Add environment variable type casting to the os module

massover · July 15, 2022, 11:23pm

I copy and paste some some small functions to get an environment variable and cast it to an int or cast it to a bool. There are some more full featured libraries like environs, django-environ but I actually haven’t used them.

One problem is this:

FOO_ENABLED = os.getenv("FOO_ENABLED")

if FOO_ENABLED:
   foo()

An experienced person will know that when export FOO_ENABLED=false, it’s still going to run because strings are truthy.

Another problem is:

RETRY_COUNT = os.getenv("RETRY_COUNT", 10)

if num_retries <= RETRY_COUNT:
    retry()

An experienced person will know that when export RETRY_COUNT=10, this is going to result in a TypeError, because strings and ints can not be compared.
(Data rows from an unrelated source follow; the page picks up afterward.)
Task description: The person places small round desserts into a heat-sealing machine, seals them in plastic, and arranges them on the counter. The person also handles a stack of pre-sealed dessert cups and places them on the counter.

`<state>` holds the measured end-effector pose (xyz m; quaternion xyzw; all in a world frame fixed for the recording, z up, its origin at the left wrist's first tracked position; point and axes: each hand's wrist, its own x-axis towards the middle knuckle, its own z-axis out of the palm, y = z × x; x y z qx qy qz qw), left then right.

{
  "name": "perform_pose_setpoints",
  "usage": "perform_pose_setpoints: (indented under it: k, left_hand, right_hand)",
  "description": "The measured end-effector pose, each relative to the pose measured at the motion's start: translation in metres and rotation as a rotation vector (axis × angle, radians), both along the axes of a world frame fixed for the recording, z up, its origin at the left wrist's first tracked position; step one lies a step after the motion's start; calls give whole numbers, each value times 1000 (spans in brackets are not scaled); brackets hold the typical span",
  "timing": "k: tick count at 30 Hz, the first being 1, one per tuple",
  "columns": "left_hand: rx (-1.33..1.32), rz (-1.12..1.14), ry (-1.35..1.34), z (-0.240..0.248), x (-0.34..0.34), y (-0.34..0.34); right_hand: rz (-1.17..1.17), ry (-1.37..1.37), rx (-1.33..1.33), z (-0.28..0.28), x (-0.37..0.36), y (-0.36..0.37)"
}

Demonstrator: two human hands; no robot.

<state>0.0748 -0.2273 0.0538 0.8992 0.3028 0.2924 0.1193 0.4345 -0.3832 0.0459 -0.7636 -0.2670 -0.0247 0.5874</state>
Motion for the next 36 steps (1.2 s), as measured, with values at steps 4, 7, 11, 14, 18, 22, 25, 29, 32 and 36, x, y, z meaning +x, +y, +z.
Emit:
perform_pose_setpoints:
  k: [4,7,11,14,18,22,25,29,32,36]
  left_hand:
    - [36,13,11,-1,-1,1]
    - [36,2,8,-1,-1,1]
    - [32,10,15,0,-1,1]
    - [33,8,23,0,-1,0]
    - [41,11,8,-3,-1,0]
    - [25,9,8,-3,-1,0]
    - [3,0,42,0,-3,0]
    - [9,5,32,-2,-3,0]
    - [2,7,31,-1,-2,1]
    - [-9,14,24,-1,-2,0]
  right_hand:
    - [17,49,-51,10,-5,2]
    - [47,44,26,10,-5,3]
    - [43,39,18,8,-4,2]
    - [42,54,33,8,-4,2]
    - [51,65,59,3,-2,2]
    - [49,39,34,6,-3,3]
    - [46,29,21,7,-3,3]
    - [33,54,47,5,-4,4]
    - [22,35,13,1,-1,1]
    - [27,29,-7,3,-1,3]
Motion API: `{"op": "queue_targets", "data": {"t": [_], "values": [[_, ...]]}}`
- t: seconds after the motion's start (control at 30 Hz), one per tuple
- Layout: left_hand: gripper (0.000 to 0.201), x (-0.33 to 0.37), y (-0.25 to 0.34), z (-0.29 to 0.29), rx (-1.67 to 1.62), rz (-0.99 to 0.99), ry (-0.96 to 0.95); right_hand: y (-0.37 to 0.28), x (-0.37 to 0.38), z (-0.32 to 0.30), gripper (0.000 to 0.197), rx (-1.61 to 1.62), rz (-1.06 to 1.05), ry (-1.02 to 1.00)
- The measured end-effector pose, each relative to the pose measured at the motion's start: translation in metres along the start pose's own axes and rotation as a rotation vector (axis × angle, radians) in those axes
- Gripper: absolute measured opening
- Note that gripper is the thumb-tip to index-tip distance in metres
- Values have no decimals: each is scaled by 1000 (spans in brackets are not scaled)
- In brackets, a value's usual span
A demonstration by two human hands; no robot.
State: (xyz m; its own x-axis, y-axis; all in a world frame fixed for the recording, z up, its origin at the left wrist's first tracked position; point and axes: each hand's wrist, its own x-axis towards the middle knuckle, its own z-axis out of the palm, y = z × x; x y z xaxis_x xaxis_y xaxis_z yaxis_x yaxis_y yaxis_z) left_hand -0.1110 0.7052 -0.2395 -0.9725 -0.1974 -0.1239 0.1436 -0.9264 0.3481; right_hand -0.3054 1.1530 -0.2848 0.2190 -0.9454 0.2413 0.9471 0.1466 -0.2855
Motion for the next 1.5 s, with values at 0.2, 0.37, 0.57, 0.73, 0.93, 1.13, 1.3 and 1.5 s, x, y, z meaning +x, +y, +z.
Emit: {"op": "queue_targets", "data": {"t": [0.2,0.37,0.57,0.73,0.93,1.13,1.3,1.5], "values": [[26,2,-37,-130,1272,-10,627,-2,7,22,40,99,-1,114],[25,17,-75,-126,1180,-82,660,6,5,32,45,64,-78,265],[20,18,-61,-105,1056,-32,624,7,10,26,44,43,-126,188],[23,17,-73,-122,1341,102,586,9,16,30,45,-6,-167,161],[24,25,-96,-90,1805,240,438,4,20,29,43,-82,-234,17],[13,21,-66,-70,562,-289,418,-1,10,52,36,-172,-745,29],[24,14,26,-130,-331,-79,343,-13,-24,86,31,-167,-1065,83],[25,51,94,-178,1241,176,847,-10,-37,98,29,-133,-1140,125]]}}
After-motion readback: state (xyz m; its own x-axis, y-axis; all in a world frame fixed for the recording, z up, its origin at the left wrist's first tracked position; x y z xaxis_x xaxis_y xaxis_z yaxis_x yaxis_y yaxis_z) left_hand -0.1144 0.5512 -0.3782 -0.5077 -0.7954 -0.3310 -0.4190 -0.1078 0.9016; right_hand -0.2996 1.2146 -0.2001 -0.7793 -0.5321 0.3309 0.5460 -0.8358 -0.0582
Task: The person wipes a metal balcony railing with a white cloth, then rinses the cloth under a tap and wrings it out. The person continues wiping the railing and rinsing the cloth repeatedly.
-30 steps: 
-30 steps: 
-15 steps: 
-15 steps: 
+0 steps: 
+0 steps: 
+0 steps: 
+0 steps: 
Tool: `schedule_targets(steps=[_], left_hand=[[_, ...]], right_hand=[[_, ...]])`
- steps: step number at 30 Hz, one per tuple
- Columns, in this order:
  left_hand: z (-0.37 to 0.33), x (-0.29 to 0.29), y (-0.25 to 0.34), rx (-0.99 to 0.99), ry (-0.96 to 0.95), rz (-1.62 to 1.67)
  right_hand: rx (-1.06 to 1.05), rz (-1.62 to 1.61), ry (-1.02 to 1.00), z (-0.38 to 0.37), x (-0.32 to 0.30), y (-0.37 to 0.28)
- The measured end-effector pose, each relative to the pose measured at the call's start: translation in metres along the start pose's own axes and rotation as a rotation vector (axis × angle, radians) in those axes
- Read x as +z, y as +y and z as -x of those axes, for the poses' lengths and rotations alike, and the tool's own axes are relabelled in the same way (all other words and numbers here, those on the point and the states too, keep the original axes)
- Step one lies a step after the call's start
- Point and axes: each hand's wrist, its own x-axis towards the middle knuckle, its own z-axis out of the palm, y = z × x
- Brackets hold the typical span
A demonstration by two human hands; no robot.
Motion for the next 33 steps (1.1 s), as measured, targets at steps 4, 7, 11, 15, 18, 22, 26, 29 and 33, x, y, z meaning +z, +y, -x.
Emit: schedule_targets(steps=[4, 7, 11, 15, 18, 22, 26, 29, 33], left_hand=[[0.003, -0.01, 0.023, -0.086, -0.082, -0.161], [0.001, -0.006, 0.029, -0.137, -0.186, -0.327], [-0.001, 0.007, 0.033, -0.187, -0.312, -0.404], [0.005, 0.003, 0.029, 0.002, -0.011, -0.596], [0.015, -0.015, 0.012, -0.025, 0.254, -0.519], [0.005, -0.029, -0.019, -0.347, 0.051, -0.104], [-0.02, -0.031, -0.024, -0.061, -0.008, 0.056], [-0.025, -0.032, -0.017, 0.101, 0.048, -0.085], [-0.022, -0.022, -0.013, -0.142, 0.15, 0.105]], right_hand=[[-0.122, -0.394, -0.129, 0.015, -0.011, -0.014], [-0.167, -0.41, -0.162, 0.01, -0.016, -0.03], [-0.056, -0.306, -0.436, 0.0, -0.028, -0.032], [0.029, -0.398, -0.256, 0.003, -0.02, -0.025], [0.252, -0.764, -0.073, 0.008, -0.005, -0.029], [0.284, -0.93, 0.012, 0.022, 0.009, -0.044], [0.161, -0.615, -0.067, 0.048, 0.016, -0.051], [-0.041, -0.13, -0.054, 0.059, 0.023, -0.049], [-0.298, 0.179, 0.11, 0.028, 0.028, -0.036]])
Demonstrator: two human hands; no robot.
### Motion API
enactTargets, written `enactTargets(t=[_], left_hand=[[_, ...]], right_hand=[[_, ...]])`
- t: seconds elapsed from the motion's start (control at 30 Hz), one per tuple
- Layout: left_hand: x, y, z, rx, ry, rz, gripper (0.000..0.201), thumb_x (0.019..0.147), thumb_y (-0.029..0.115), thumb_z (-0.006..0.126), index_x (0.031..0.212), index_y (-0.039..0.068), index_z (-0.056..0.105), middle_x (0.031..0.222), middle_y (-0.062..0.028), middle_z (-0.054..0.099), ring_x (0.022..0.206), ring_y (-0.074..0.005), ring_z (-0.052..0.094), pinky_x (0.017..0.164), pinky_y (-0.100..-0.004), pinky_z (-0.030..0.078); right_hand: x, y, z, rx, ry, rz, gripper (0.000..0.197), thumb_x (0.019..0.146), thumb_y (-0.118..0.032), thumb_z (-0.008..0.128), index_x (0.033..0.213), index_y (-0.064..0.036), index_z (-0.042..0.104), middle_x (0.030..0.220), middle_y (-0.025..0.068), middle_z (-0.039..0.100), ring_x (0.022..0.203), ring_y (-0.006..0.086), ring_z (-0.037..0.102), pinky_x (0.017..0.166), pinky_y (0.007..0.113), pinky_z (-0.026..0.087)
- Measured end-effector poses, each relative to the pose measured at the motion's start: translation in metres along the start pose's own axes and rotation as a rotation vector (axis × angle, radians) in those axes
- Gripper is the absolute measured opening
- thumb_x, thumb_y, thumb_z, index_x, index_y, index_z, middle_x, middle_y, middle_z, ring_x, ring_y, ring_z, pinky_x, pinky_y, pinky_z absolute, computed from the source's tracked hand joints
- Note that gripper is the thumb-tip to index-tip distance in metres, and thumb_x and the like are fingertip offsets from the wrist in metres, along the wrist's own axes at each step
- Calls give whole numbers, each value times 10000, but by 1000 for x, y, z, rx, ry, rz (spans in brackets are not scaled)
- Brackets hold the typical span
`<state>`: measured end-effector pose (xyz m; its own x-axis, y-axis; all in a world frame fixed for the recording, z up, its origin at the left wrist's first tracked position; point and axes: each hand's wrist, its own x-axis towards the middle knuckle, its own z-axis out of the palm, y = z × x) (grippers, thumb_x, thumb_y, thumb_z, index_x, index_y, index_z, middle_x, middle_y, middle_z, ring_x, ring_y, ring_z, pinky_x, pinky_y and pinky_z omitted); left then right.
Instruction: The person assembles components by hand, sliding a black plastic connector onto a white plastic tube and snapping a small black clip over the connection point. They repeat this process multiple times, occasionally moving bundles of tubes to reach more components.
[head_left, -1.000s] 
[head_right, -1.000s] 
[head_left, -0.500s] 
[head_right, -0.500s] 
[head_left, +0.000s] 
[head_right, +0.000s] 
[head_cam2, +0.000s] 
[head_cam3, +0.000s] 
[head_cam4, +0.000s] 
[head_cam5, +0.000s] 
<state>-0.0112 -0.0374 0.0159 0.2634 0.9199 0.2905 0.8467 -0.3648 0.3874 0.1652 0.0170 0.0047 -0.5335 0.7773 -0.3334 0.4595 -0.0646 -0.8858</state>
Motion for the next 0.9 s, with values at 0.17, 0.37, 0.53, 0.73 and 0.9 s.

I thought that maybe these cases are common and preventable enough with a reasonable implementation; therefore perhaps worthy of adding something to os module in the stdlib.

Two functions called os.getint or os.getbool seem like they would be great and straight forward. Alternatively I thought maybe adding a cast function parameter to the existing os.getenv might be nice. That way, if people have their own env var deserialization function, they can still use the getenv method. The pattern of “try and find something, try and serialize it, otherwise fall back on this default” is always nice to have. I think that the stdlib should also make a decision on how to parse a bool. If that does not always suffice, people can use their own bool casting function.

assert getenv2("TEST_INT", default=500, cast_to=int) == 500
assert getenv2("TEST_INT", cast_to=int) is None
os.environ["TEST_INT"] = "100"
assert getenv2("TEST_INT", default=500, cast_to=int) == 100

assert getenv2("TEST_BOOL", default=True, cast_to=bool) is True
assert getenv2("TEST_BOOL", cast_to=bool) is None
os.environ["TEST_BOOL"] = "True"
assert getenv2("TEST_BOOL", default=False, cast_to=bool) is True
os.environ["TEST_BOOL"] = "False"
assert getenv2("TEST_BOOL", default=True, cast_to=bool) is False

def boolenv(value):
    TRUE_VALUES = ("y", "yes", "t", "true", "on", "1")
    value = value.lower()
    return value in TRUE_VALUES


def getenv2(key, default=None, cast_to=None):
    try:
        result = os.environ[key]
    except KeyError:
        return default

    if cast_to is None:
        return result

    if cast_to is bool:
        fn = boolenv
    else:
        fn = cast_to

    try:
        return fn(result)
    except ValueError:
        return default

What do you think?

Rosuav · July 16, 2022, 6:05am

Why not just int(os.getenv("RETRY_COUNT", "10")) ? The getenv function doesn’t have to do everything on its own.

massover · July 16, 2022, 1:48pm

getenv is just a wrapper to os.environ.get. I’d say that this is less about it doing “everything”, and more about enabling it to do two things that are likely to happen from reading an env var.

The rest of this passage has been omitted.